Representative immunofluorescence images of GSII-FITC reaction in the gastric mucosa (A) at 18 and 30 days. Original magnification: X40. The number of GSII-FITC positive cells/field (B) is represented as means ± S.E.M. (n) = 3–4 for each group. **P < 0.01 after one-tailed Student t test for dietary condition or RU486 treatment.
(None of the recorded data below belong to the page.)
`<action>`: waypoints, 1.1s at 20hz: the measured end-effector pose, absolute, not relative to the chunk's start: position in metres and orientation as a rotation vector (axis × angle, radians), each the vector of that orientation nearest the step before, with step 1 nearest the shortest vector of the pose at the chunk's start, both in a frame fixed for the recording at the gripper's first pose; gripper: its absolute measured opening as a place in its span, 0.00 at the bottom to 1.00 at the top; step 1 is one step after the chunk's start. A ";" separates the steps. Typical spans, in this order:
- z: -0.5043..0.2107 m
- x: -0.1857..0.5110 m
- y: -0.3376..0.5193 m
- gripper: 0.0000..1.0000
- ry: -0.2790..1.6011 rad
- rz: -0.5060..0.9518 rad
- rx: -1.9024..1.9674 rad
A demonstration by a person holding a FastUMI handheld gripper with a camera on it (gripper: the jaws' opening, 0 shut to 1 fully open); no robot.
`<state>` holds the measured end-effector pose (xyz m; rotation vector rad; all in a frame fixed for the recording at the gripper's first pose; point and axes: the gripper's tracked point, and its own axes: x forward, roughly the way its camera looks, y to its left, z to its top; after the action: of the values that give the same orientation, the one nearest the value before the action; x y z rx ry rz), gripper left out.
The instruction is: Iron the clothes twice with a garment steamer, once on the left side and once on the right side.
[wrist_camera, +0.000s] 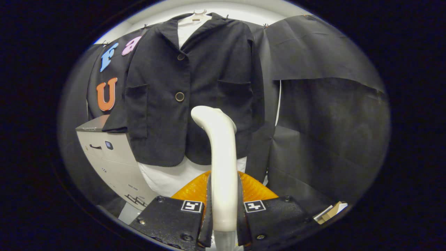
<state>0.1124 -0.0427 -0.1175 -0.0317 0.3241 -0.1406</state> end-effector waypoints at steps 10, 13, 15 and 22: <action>-0.191 0.087 -0.047 0.30 0.474 -0.170 -0.054; -0.209 0.069 -0.041 0.30 0.521 -0.172 -0.063; -0.210 0.055 -0.036 0.30 0.525 -0.186 -0.059; -0.176 -0.004 -0.023 0.30 0.510 -0.205 -0.015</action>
<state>-0.0036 -0.0225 -0.1761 -0.0145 0.5102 -0.2053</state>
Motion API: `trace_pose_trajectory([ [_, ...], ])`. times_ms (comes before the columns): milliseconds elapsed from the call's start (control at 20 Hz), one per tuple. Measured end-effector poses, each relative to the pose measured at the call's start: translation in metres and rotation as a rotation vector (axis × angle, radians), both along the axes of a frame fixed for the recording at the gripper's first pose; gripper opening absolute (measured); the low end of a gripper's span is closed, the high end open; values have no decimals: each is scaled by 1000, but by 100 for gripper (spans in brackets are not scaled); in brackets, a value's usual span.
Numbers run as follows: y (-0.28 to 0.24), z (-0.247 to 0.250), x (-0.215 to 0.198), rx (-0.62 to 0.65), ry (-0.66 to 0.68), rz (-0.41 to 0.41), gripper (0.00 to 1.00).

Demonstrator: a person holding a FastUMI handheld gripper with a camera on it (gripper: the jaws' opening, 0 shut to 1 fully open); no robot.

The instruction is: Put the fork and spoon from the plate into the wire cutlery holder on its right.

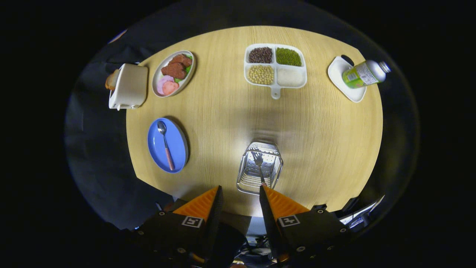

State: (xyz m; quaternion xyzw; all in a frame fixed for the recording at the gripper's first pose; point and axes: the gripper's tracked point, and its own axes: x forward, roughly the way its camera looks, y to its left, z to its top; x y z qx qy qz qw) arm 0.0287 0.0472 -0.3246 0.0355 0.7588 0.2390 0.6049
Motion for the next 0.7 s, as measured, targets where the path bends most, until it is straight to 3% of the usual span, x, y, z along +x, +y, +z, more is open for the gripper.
trace_pose_trajectory([
  [250, 9, 19, 2, 24, -205, -48, 89],
  [700, 66, 58, 2, 103, -465, -132, 97],
])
As gene expression and the glycoprotein content of MNC were affected by corticosterone, next, we used immunolabeling for mucin 6 (Fig. 5A and B). Our analyses demonstrated that EW increased the labeling index for mucin 6 at 18 and 30 days (Fig. 5C), confirming that the abrupt interruption of suckling induced a persistent alteration of this population. Of note, in pups, EW tripled the number of cells when compared to S group (Fig. 5C). Treatment with RU486 reduced the distribution of mucin 6 immunostained cells both in pups and young adults (Fig. 5C).
Mucin 6 was scarcely identified in the gastric mucosa of suckling rats (immunohistochemistry developed with DAB+ H2O2 and counterstained with Mayer’s Hematoxylin), and synthesis increased after EW both in pups and young adults (A). Original magnification: X100. Granules containing mucin 6 can be detected in the cytoplasm of mature MNC (B) (original magnification at X100 and digital zoom were used). Labeling index (%) is represented as means ± S.E.M. (C). (n) = 3–4 for each group. *P < 0.05 and ***P < 0.001 after one-tailed Student t test for dietary condition or RU486 treatment.
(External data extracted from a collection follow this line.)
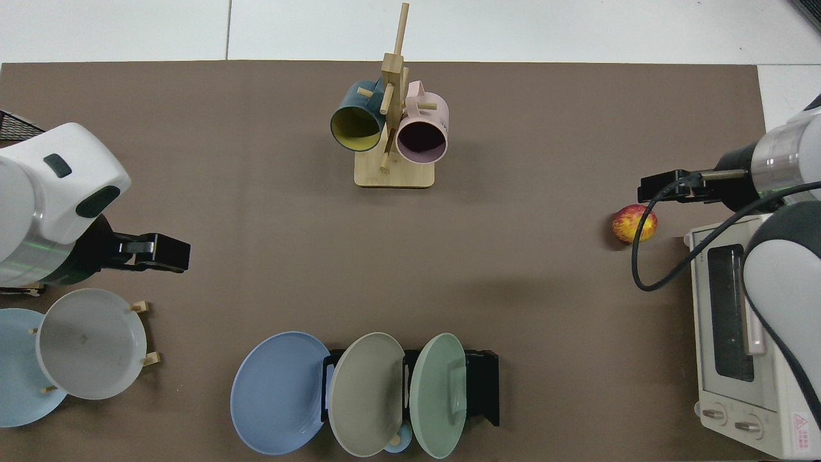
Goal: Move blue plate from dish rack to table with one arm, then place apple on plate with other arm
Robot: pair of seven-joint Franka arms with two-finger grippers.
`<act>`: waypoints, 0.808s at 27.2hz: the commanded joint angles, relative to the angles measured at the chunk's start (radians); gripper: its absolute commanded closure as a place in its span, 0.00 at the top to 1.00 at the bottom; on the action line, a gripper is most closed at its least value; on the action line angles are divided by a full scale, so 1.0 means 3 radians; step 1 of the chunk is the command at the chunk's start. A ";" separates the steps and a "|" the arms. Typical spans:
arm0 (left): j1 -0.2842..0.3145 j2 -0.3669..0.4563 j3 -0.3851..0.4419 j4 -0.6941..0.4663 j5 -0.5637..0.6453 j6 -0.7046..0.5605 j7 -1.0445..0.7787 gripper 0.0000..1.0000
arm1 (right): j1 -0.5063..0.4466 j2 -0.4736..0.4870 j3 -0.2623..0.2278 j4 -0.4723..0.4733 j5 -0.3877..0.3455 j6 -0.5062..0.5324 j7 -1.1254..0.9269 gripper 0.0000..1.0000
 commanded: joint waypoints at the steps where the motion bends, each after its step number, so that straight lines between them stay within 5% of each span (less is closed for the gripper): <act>1: -0.0014 -0.0096 0.0031 -0.0119 -0.0003 0.0074 -0.0030 1.00 | -0.0001 -0.0045 -0.0003 -0.0027 -0.0034 0.0042 0.0068 1.00; 15: 0.0006 -0.0137 0.0031 -0.0185 -0.0018 0.0018 -0.0040 1.00 | -0.0032 -0.0009 -0.0029 -0.0272 -0.0039 0.0358 0.0073 1.00; 22: 0.0001 -0.0678 0.0031 -0.1043 -0.0166 0.0166 0.0200 1.00 | -0.0042 0.0134 -0.0034 -0.0538 -0.0208 0.0758 0.0028 1.00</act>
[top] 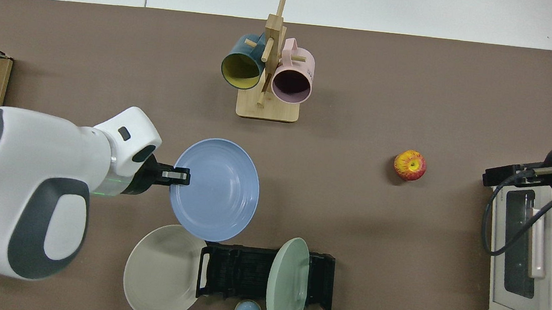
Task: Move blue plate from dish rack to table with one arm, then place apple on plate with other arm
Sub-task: 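Lower the blue plate onto the table while the right gripper grasps the apple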
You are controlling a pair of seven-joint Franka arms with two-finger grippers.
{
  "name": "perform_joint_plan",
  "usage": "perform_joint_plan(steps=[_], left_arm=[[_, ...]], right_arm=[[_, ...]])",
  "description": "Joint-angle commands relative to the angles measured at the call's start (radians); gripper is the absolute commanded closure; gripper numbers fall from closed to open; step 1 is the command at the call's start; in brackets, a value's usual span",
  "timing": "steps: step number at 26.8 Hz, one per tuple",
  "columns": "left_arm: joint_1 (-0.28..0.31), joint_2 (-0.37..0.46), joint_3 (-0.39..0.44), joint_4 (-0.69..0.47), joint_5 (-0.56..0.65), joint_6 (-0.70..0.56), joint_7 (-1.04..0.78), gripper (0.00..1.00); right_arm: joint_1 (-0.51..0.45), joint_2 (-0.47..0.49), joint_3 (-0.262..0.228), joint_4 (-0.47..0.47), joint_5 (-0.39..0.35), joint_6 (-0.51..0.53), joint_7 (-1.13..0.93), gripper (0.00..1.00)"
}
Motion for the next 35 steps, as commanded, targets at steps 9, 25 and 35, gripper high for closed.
perform_joint_plan(steps=[9, 25, 35], left_arm=[[0.055, 0.284, -0.015, 0.017, -0.239, 0.189, 0.223, 1.0], [-0.048, 0.431, -0.027, -0.002, -0.305, 0.439, 0.26, 1.0], [-0.103, 0.43, -0.026, -0.008, -0.304, 0.484, 0.252, 0.55]], right_arm=[[0.004, 0.014, 0.007, -0.07, 0.017, 0.118, 0.015, 0.0], [0.073, 0.211, 0.009, -0.174, 0.078, 0.411, 0.017, 0.0], [0.112, 0.294, 0.007, -0.179, 0.075, 0.508, 0.049, 0.0]])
MNC transition to ZC: differential roles of EW and corticosterone
In rodents, gastric glands reach complete maturation during the 3rd postnatal week, concomitant with suckling to weaning transition18,34. As part of mucous neck cell population differentiates into zymogenic cells2,7, and the completion of this process depends on Mist1 transcription factor2,10,11, we investigated Bhlha15 expression, which was up-regulated by EW in pups as described above, and then evaluated the distribution of immunolabeled nuclei. Mist1- positive nuclei were poorly identified in suckling pups, but they increased in number after EW and occupy the whole basal glandular area at 30 days (all groups) (Fig. 6A). Accordingly, Mist1- labeled population augmented three times in S groups from 18 to 30 days (Fig. 6B). We also observed that EW increased the number of Mist1-positive cells when compared to S pups at 18 days (Fig. 6B), and such effect was not recorded at 30 days. In addition, the analyses of EW groups at 18 and 30 days suggested that the major increase in the number of cells/field was detected at 18 days (Fig. 6B). Finally, we observed that RU486 treatment did not alter the distribution of cells immunolabeled for Mist1 (Fig. 6B).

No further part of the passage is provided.